◆ **COLLECTED DATA**:
------------------------------------------------

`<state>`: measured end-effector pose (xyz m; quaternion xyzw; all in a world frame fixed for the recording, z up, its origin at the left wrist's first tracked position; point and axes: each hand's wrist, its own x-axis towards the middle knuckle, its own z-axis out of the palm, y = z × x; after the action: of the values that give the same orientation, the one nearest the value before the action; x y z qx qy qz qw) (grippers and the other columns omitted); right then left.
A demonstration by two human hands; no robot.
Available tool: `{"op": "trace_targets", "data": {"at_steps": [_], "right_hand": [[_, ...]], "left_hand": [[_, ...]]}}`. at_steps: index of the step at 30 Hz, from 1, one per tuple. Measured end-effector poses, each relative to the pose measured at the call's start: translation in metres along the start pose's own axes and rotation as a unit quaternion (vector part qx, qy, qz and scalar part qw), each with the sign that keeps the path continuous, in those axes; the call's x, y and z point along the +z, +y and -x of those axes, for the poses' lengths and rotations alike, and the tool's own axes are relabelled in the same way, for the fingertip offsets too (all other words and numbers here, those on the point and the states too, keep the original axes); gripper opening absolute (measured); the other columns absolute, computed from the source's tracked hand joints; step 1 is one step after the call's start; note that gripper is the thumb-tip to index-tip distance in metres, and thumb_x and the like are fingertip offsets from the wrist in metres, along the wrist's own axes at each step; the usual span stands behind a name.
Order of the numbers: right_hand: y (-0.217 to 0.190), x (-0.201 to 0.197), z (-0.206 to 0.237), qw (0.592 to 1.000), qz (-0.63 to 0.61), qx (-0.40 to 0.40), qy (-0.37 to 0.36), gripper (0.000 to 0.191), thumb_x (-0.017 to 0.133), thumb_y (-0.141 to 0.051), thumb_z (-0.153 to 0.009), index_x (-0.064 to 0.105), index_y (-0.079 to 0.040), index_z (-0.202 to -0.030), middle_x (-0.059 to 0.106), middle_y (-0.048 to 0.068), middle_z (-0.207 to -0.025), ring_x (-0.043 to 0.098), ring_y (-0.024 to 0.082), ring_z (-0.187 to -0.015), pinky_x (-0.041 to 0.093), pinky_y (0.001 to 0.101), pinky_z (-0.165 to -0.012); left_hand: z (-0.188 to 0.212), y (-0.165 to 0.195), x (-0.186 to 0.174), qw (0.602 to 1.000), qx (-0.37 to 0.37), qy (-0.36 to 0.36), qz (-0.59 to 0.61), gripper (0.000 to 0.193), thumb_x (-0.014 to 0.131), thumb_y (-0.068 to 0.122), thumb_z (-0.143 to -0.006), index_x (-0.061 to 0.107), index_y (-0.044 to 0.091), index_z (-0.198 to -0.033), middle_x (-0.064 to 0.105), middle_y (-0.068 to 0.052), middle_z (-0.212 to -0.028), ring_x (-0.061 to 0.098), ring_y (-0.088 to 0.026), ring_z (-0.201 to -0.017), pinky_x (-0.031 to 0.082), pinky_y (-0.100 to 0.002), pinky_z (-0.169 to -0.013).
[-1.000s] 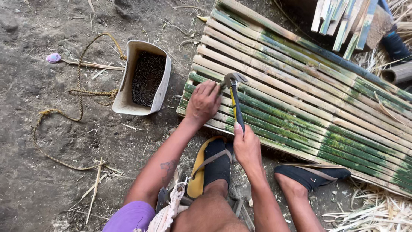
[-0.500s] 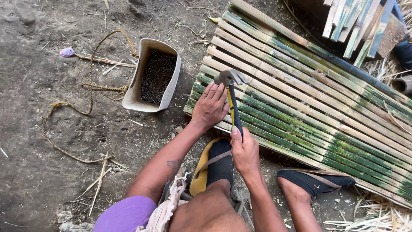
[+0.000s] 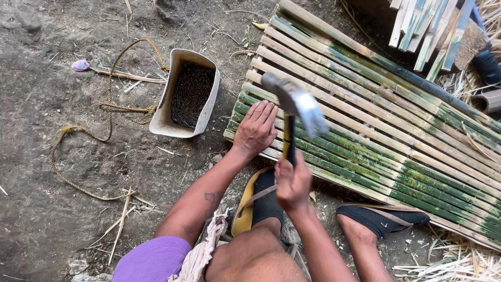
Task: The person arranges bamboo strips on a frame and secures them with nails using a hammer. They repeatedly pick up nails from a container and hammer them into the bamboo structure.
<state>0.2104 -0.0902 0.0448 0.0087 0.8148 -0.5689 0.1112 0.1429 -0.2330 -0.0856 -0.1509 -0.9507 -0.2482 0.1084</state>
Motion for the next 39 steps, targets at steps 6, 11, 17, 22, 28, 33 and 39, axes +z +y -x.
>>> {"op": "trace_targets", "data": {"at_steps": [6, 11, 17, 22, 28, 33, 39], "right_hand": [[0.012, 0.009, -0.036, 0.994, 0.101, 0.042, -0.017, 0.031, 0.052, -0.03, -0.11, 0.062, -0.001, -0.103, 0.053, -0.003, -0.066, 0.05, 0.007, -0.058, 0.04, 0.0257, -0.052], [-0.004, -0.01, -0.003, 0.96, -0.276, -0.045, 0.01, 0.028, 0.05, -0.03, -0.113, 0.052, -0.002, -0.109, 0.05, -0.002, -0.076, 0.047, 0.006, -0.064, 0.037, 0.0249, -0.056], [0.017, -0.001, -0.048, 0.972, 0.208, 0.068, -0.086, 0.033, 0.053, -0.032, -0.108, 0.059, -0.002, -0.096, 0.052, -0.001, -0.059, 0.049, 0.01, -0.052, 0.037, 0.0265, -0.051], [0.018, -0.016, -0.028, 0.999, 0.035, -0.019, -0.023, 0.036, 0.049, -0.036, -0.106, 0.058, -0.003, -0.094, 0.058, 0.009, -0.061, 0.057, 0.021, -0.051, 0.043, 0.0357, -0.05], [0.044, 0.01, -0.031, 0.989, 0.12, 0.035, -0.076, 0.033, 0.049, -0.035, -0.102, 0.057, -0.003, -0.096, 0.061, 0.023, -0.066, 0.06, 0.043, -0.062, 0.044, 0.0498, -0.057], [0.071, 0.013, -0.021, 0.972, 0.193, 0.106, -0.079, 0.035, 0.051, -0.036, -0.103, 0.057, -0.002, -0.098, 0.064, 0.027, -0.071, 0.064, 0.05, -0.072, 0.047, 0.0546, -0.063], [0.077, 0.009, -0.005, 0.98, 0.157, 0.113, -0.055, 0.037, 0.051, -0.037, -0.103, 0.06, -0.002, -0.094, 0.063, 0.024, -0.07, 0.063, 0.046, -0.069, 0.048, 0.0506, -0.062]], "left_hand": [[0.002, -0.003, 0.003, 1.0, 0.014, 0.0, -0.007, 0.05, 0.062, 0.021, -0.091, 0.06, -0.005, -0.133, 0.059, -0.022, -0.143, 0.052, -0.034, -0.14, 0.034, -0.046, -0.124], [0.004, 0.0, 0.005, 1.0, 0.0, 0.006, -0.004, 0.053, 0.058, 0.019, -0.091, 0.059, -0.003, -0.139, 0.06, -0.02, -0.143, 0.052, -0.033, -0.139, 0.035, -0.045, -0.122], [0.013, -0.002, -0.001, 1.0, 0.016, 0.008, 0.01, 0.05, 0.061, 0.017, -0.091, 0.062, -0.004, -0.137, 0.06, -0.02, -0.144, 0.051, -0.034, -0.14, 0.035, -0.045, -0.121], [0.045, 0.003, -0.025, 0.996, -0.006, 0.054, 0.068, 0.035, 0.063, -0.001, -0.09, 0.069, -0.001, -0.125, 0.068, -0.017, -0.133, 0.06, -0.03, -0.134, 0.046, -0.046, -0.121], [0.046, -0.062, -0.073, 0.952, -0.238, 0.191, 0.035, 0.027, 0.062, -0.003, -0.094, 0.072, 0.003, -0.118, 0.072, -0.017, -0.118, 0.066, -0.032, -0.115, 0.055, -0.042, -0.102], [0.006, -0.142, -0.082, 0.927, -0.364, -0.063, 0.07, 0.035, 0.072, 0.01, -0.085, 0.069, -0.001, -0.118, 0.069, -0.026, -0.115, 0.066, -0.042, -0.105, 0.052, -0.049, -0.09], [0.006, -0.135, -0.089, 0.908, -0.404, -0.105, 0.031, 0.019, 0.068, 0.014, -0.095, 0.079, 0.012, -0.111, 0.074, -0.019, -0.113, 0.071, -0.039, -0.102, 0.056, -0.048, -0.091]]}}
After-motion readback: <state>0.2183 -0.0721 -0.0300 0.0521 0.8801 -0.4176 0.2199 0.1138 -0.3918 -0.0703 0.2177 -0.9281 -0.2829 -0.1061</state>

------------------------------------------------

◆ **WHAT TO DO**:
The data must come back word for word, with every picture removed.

◆ **RESULT FOR THIS TASK**:
`<state>`: measured end-effector pose (xyz m; quaternion xyzw; all in a world frame fixed for the recording, z up, its origin at the left wrist's first tracked position; point and axes: each hand's wrist, its own x-axis towards the middle knuckle, its own z-axis out of the palm, y = z × x; after the action: of the values that give the same orientation, the one nearest the value before the action; x y z qx qy qz qw) (grippers and the other columns omitted); right then left.
A demonstration by two human hands; no robot.
Available tool: `{"op": "trace_targets", "data": {"at_steps": [_], "right_hand": [[_, ...]], "left_hand": [[_, ...]]}}`. at_steps: index of the step at 30 Hz, from 1, one per tuple. Measured end-effector poses, each relative to the pose measured at the call's start: translation in metres along the start pose's own axes and rotation as a unit quaternion (vector part qx, qy, qz and scalar part qw), each with the sign that keeps the path continuous, in those axes; the call's x, y and z point along the +z, +y and -x of those axes, for the poses' lengths and rotations alike, and the tool's own axes are relabelled in the same way, for the fingertip offsets too (all other words and numbers here, those on the point and the states too, keep the original axes); gripper opening absolute (measured); the other columns absolute, computed from the source's tracked hand joints; step 1 is one step after the call's start; note that gripper is the thumb-tip to index-tip distance in metres, and thumb_x and the like are fingertip offsets from the wrist in metres, along the wrist's own axes at each step; the usual span stands behind a name.
Order of the numbers: right_hand: y (-0.217 to 0.190), x (-0.201 to 0.197), z (-0.206 to 0.237), qw (0.592 to 1.000), qz (-0.63 to 0.61), qx (-0.40 to 0.40), qy (-0.37 to 0.36), gripper (0.000 to 0.191), thumb_x (-0.017 to 0.133), thumb_y (-0.141 to 0.051), thumb_z (-0.153 to 0.009), index_x (-0.064 to 0.105), index_y (-0.079 to 0.040), index_z (-0.202 to -0.030), middle_x (-0.059 to 0.106), middle_y (-0.048 to 0.068), middle_z (-0.207 to -0.025), ring_x (-0.043 to 0.098), ring_y (-0.024 to 0.082), ring_z (-0.187 to -0.015), pinky_x (-0.041 to 0.093), pinky_y (0.001 to 0.101), pinky_z (-0.165 to -0.012); left_hand: z (-0.188 to 0.212), y (-0.165 to 0.195), x (-0.186 to 0.174), qw (0.602 to 1.000), qx (-0.37 to 0.37), qy (-0.36 to 0.36), qz (-0.59 to 0.61), gripper (0.000 to 0.193), thumb_x (-0.014 to 0.131), thumb_y (-0.068 to 0.122), thumb_z (-0.143 to -0.006), index_x (-0.061 to 0.107), index_y (-0.044 to 0.091), index_z (-0.198 to -0.033), middle_x (-0.064 to 0.105), middle_y (-0.068 to 0.052), middle_z (-0.212 to -0.028), ring_x (-0.061 to 0.098), ring_y (-0.088 to 0.026), ring_z (-0.201 to -0.017), pinky_x (-0.031 to 0.082), pinky_y (-0.100 to 0.002), pinky_z (-0.169 to -0.013).
[-1.000s] 
[-0.500s] 
[+0.000s] 
Task: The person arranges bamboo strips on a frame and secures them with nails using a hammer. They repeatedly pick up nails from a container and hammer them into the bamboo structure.
<state>0.2104 -0.0902 0.0448 0.0087 0.8148 -0.5689 0.1112 0.1429 -0.2330 -0.0856 -0.1509 -0.9507 -0.2482 0.1084</state>
Motion for the next 39 steps, targets at steps 6, 11, 17, 22, 28, 33 and 39, axes +z +y -x.
>>> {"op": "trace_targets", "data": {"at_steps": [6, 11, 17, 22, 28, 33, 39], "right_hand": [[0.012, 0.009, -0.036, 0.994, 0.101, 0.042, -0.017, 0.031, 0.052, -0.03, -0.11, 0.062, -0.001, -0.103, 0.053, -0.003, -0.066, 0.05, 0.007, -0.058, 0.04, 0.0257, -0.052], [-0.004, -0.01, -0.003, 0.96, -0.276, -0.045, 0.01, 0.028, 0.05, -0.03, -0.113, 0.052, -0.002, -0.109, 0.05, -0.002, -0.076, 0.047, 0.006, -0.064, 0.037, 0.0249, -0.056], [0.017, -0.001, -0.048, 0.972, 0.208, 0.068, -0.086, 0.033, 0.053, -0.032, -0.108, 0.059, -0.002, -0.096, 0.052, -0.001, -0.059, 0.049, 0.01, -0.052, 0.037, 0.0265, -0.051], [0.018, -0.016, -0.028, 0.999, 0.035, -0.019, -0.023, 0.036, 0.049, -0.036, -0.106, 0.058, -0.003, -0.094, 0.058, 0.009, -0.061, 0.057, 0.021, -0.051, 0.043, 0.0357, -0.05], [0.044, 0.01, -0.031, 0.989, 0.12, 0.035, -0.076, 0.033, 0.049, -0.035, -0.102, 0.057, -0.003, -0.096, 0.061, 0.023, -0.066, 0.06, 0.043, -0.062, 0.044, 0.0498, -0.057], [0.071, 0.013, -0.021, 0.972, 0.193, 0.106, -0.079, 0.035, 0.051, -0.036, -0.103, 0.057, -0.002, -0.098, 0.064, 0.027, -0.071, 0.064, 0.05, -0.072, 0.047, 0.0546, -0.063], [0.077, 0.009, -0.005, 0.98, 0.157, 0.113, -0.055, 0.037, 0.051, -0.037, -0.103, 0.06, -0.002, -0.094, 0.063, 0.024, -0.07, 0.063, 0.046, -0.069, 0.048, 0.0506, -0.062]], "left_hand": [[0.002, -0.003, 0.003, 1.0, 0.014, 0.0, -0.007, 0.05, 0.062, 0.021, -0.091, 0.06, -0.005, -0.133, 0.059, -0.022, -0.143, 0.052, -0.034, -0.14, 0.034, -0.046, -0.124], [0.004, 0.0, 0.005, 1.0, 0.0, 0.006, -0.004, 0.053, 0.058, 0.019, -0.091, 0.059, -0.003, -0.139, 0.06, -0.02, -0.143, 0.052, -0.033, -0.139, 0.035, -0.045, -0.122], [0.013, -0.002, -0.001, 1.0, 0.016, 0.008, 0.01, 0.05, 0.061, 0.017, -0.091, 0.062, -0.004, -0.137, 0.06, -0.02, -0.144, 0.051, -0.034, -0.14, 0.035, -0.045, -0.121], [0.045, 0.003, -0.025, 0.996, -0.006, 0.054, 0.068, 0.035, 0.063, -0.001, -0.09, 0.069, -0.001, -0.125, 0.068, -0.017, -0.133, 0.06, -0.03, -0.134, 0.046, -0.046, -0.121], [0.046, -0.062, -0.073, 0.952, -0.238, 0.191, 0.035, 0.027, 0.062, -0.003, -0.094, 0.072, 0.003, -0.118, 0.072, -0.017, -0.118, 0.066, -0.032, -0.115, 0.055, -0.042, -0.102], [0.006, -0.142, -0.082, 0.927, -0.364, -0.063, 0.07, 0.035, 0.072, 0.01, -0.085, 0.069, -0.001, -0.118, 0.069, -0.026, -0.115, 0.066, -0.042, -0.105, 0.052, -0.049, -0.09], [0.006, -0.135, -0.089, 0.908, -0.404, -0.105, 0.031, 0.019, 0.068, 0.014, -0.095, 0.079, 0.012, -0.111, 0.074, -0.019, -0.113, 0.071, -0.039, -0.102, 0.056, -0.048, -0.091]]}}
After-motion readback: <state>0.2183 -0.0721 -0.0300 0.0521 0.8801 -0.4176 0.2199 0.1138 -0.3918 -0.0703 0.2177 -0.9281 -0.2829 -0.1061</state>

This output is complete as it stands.